Early Greek Philosophy by John Burnet, with Burnet's notes
62. Monotheism or Polytheism 64. His Book

From Chapter III., Herakleitos of Ephesos

63. Life of Herakleitos
HERAKLEITOS of Ephesos, son of Bloson, is said to have "flourished" in Ol. LXIX. (504/3-501/0 B.C.);1 that is to say, just in the middle of the reign of Dareios, with whom several traditions connected him.2 It is more important, however, for our purpose to notice that, while Herakleitos refers to Pythagoras and Xenophanes by name and in the past tense (fr. 16), he is in turn alluded to by Parmenides (fr. 6). These references mark his place in the history of philosophy. Zeller held, indeed, that he could not have published his work till after 478 B.C., on the ground that the expulsion of Hermodoros, alluded to in fr. 114, could not have taken place before the downfall of Persian rule. If that were so, it might be hard to see how Parmenides could have known the views of Herakleitos at the time he wrote his poem;3 but there is no difficulty in supposing that the Ephesians may have sent one of their citizens into banishment when they were still paying tribute to the Great King. The spurious Letters of Herakleitos show that the expulsion of Hermodoros was believed to have taken place during the reign of Dareios,4 and it seems probable that the party led by him had enjoyed the confidence of the Persian government. His expulsion would mark the beginnings of the movement against Persian rule, rather than its successful issue.

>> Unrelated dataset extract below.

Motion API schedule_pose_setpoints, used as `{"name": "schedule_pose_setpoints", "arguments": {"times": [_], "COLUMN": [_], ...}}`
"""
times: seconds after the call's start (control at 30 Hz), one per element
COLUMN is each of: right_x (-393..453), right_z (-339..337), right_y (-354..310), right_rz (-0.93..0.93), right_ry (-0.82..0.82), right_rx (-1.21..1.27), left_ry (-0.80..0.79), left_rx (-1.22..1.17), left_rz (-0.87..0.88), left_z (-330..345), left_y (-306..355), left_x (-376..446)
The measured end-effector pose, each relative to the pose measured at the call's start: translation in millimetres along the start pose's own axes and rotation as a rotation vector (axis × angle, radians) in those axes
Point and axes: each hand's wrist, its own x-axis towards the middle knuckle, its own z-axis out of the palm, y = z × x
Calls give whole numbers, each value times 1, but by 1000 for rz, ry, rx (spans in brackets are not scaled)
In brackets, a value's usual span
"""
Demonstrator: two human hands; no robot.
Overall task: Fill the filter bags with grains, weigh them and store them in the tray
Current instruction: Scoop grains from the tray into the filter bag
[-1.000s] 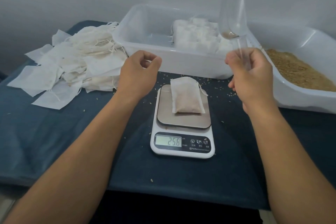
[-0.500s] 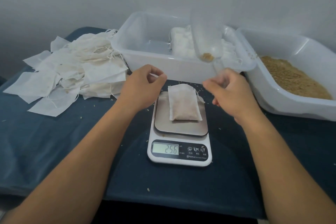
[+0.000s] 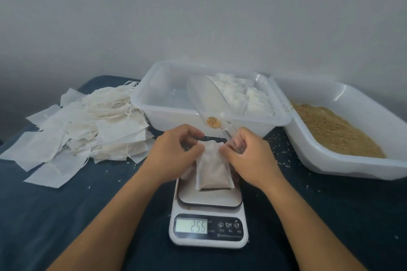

Sotion quotes a statement that Herakleitos was a disciple of Xenophanes,5 which is not probable; for Xenophanes left Ionia before Herakleitos was born. More likely he was not a disciple of any one; but it is clear that he was acquainted both with the Milesian cosmology and with the poems of Xenophanes. He also knew something of the theories taught by Pythagoras (fr. 17). Of his life we really know nothing, except, perhaps, that he belonged to the ancient royal house and resigned the nominal position of Basileus in favour of his brother.6 The origin of the other statements bearing on it is quite transparent.7

Burnet's Notes


1. Diog. ix. 1. (R.P. 29), no doubt from Apollodoros through some intermediate authority. The name Bloson is better attested than Blyson (see Diels, Vors. 12 A 1, n.), and is known from inscriptions as an Ionic name.

2. Bernays, Die heraklitischen Briefe, pp. 13 sqq.

3. For the date of Parmenides, see p. 169.

4. Bernays, op. cit. pp. 20 sqq. This is quite consistent with the Roman tradition that Hermodoros took part later in the legislation of the Twelve Tables at Rome (Dig. 1, 2, 2, 4; Strabo, xiv. p. 642). There was a statue of him in the Comitium (Pliny, H.N. xxxiv. 21). The Romans were well aware that the Twelve Tables were framed on a Greek model; and, as Bernays said (op. cit. p. 85), the fact is attested as few things are in the early history of Rome.

5. Sotion ap. Diog. ix. 5 (R.P. 29 c).

6. Diog. ix. 6 (R.P. 31).

7. Herakleitos said (fr. 68) that it was death to souls to become water; and we are told accordingly that he died of dropsy. He said (fr. 14) that the Ephesians should leave their city to their children, and (fr. 79) that Time was a child playing draughts. We are therefore told that he refused to take any part in public life, and went to play with the children in the temple of Artemis. He said (fr. 85) that corpses were more fit to be cast out than dung; and we are told that he covered himself with dung when attacked with dropsy. Lastly, he is said to have argued at great length with his doctors because of fr. 58. For these tales see Diog. ix. 3-5.